Q 4.1: Horaz, carm. 3,6(8)

     Delicta maiorum inmeritus lues,
     Romane, donec templa refeceris
          aedisque labentis deorum et
              foeda nigro simulacra fumo.

  

 

5   dis te minorem quod geris, imperas.
     hinc omne principium, huc refer exitum!
          di multa neclecti dederunt
              Hesperiae mala luctuosae.

 

 

     iam bis Monaeses et Pacori manus
10 inauspicatos contudit impetus
          nostros et adiecisse praedam
              torquibus exiguis renidet.

 

Schon zweimal hat Monaises und des Pakoros Schar
ohne günstige Götterweisung geführte Attacken vereitelt,
          die wir gewagt, und beigefügt zu haben die Beute
              ihren ärmlichen Halsketten hohnlachen sie.

     paene occupatam seditionibus
     delevit urbem Dacus et Aethiops,
15      hic classe formidatus, ille
              missilibus melior sagittis.

 

Fast hätten, da sie befangen war in Aufruhr,
zerstört die Stadt der Daker und der Äthiopier,
          dieser durch seine Flotte fürchterlich, jener
              überlegen im Pfeilschuss.

     fecunda culpae saecula nuptias
     primum inquinavere et genus et domos:
          hoc fonte derivata clades
20           in patriam populumque fluxit.

 

 

     motus doceri gaudet Ionicos
     matura virgo et fingitur artibus
          iam nunc et incestos amores
              de tenero meditatur ungui.

 

Ioniertänze zu lernen, freut sich
die heranwachsende Jungfrau, übt in Verführungskünsten sich
          schon jetzt, auf unreine Liebe
              sinnt sie von zartestem Alter an.

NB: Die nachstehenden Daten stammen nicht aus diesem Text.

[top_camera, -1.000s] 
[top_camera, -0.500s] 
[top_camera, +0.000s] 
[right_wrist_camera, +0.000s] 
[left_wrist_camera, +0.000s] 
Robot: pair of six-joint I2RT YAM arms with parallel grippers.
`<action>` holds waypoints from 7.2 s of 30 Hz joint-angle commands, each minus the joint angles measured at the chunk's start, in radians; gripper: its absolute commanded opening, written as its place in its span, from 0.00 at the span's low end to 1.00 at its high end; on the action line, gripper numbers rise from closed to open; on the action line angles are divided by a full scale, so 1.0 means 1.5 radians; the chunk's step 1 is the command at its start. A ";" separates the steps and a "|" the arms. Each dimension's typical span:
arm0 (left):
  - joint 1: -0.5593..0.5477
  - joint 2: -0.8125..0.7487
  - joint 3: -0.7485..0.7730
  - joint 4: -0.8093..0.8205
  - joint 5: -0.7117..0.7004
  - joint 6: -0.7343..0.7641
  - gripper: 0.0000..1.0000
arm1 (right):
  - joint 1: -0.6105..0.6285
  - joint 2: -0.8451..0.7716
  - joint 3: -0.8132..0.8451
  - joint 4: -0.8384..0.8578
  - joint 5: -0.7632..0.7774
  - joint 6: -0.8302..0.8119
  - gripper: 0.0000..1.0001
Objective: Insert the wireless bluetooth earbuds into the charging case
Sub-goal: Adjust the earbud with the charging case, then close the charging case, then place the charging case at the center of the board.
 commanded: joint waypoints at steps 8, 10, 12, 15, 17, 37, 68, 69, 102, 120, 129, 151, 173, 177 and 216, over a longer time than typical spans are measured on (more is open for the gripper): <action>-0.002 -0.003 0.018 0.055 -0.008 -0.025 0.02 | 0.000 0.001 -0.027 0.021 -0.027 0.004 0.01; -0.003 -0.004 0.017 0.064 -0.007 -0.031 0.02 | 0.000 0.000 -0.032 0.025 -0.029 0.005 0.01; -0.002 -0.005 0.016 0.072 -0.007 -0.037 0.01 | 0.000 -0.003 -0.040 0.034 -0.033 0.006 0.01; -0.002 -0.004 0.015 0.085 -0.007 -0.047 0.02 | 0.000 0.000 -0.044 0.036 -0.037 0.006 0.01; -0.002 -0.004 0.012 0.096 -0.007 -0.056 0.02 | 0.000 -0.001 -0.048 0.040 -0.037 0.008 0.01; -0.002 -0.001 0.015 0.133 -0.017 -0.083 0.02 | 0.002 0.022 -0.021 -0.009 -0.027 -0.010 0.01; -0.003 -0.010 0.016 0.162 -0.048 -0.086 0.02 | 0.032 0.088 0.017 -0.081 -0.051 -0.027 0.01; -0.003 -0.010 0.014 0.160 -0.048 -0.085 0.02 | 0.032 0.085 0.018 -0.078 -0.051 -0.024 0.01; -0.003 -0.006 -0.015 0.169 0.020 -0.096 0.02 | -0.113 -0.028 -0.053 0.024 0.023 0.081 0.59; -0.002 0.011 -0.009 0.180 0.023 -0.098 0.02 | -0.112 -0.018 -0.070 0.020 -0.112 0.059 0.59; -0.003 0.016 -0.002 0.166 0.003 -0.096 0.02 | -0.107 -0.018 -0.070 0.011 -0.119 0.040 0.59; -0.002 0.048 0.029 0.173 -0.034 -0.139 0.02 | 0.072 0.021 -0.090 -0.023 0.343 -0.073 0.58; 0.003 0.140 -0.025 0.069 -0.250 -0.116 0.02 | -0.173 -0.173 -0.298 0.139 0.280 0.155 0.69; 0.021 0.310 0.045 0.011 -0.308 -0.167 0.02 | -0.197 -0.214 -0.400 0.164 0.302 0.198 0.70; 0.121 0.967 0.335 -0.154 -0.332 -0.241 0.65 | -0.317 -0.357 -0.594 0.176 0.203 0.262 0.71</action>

25 mox iuniores quaerit adulteros
     inter mariti vina neque eligit,
          cui donet inpermissa raptim
              gaudia luminibus remotis

 

Bald sucht sie sich jüngere Liebhaber
beim Weingelage des Gatten und ist nicht wählerisch,
          wem sie wohl gewähre in Hast unerlaubte
              Freuden, wenn die Lichter entfernt,

     sed iussa coram non sine conscio
30 surgit marito, seu vocat institor
          seu navis Hispanae magister,
              dedecorum pretiosus emptor.

 

nein, aufgefordert vor aller Augen, nicht ohne Mitwissen
des Gatten, erhebt sie sich, sei´s dass sie ruft ein Krämer
          oder eines spanischen Schiffes Eigner,
              ihre Schande freigiebiger Käufer.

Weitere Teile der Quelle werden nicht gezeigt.